選択肢アですが、有給休暇の計画的付与に関する問題です。有給休暇の計画的付与について確認します。

使用者は、10日以上の年次有給休暇が付与される労働者に対し、5日について、毎年、時季を指定して与えなければなりません。ただし、労働者の時季指定や計画的付与により取得された年次有給休暇の日数分については指定の必要はありません。有給休暇の計画的付与とは、有給休暇の日数のうち5日を超える部分について、使用者が与える時季を決めることができる制度です。この場合は、労使協定で時季を定める必要があります。

以上より、使用者は年次有給休暇を10労働日以上付与される労働者に、付与した基準日から1年以内に5日について時季年次有給休暇を付与しなければなりませんが、すでに5日以上の年次有給休暇を請求・取得している労働者に対しては、時季指定をする必要はないとしています。従って、適切な記述です。

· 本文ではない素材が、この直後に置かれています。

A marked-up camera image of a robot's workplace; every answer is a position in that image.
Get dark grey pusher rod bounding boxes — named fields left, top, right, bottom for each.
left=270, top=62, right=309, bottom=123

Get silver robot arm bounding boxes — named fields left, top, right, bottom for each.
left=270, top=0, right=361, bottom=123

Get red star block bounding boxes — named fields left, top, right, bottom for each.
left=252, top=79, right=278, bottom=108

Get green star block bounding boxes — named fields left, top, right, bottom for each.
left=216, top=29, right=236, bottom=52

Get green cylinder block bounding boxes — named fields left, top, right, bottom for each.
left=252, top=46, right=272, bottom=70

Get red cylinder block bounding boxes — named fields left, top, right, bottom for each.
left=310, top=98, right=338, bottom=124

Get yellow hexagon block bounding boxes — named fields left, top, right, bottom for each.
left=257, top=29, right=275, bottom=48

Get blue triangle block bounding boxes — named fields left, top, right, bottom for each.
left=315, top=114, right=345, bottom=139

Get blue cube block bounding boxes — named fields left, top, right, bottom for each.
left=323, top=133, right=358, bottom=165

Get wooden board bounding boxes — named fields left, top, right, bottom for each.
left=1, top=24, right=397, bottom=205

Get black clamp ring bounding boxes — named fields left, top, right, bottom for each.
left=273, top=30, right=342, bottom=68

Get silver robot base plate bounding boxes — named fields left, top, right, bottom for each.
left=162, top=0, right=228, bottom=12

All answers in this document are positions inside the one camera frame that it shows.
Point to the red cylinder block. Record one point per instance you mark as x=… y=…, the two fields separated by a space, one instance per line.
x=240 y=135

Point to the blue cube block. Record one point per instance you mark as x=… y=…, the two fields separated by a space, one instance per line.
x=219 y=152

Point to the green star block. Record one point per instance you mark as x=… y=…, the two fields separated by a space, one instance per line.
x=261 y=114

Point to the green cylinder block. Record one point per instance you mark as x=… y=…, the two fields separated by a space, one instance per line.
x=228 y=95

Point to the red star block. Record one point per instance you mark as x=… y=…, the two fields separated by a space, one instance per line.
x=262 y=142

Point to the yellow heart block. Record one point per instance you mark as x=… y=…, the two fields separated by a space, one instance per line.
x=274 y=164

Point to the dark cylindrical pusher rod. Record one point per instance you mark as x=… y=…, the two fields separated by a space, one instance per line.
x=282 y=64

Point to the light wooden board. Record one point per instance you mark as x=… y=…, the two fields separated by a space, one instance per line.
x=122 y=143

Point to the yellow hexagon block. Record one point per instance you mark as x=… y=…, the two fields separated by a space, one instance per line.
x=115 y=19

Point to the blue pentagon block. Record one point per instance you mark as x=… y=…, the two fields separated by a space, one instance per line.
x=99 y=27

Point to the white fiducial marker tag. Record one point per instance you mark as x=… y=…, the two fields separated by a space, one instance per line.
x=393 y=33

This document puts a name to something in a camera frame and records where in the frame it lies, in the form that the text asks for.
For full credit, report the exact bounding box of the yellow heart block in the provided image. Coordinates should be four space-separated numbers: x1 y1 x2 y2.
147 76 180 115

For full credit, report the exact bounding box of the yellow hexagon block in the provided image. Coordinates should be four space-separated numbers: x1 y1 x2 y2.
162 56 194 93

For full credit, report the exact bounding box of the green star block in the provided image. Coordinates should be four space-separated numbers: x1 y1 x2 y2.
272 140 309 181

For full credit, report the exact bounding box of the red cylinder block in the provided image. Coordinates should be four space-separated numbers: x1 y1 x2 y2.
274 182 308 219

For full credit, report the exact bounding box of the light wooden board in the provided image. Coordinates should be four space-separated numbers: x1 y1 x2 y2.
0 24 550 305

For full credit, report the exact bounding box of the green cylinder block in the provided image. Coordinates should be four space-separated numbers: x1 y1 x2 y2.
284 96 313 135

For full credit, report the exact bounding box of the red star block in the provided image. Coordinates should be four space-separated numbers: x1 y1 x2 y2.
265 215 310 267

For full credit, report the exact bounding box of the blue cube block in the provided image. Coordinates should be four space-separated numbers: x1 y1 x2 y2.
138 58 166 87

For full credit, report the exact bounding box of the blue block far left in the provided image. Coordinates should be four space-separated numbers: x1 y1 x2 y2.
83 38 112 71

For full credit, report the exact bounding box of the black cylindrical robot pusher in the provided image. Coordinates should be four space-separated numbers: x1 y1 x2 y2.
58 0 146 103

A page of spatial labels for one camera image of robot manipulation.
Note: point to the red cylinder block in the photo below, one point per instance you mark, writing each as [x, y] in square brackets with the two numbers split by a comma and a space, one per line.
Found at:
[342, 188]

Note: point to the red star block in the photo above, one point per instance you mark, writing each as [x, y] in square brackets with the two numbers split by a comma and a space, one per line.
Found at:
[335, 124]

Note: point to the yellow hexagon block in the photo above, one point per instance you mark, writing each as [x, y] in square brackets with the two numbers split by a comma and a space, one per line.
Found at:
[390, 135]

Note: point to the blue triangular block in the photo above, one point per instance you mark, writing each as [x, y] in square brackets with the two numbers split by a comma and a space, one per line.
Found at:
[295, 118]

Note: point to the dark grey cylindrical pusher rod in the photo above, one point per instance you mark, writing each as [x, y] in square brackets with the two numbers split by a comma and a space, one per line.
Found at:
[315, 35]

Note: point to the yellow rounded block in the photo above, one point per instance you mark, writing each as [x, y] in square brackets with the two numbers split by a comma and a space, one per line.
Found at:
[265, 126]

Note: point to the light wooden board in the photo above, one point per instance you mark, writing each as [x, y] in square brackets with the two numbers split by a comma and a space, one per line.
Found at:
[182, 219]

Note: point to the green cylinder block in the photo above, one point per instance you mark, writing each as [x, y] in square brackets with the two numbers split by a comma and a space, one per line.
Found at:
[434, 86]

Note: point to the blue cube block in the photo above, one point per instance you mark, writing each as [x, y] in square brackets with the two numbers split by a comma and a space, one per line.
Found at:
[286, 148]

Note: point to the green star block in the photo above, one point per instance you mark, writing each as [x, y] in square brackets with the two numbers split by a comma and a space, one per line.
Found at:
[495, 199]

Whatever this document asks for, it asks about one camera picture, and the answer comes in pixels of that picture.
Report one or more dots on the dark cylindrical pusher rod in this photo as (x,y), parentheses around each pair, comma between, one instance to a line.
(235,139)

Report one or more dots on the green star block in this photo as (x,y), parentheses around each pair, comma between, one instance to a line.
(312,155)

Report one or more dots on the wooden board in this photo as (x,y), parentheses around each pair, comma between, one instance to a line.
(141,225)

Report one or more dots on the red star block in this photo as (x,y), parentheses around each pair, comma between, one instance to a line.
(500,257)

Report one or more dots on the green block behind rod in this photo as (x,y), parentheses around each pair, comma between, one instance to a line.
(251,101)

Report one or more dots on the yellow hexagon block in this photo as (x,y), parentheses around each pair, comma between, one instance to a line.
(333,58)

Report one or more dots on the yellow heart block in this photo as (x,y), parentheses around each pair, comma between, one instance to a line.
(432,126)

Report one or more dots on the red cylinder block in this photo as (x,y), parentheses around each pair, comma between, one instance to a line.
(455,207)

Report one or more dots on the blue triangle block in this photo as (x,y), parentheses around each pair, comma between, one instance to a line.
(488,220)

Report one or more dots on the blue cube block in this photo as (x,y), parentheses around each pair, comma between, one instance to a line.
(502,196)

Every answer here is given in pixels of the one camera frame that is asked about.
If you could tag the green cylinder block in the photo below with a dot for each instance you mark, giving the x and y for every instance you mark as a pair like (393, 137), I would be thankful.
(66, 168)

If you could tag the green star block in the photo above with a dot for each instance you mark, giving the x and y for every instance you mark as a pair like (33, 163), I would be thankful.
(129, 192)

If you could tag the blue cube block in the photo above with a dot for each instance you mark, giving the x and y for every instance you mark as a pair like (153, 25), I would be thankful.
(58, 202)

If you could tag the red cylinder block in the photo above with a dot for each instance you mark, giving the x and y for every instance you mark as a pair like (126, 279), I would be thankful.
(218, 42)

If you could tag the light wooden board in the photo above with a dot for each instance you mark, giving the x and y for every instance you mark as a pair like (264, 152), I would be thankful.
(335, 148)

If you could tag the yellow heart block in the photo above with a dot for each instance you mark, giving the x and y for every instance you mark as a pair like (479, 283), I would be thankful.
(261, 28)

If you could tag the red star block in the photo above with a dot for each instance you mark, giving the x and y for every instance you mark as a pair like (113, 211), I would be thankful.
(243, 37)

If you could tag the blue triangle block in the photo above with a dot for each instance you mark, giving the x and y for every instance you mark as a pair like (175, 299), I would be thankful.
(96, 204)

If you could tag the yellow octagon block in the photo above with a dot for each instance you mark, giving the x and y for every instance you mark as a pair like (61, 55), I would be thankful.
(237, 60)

選択肢イは、年次有給休暇付与について週所定労働日数が5日である労働者と記載がありますが、労働基準法39条2項の付与日数には、週所定労働日数は要件とされていません。また、全労働日の8割未満にはその年の有給休暇は付与されません。従って、不適切な記述です。

選択肢ウは、監督若しくは管理の地位にある者又は機密の事務を取り扱う者を年次有給休暇付与対象から除かれる、としていますが、管理監督者も年次有給休暇の付与対象になります。従って、不適切な記述です。

選択肢エですが、労働基準法39条5項において労働者に請求された時季に有給休暇を与えることが事業の正常な運営を妨げる場合においては、他の時季にこれを与えることができる、としていますので、使用者は時季変更権を有します。従って、不適切な記述です。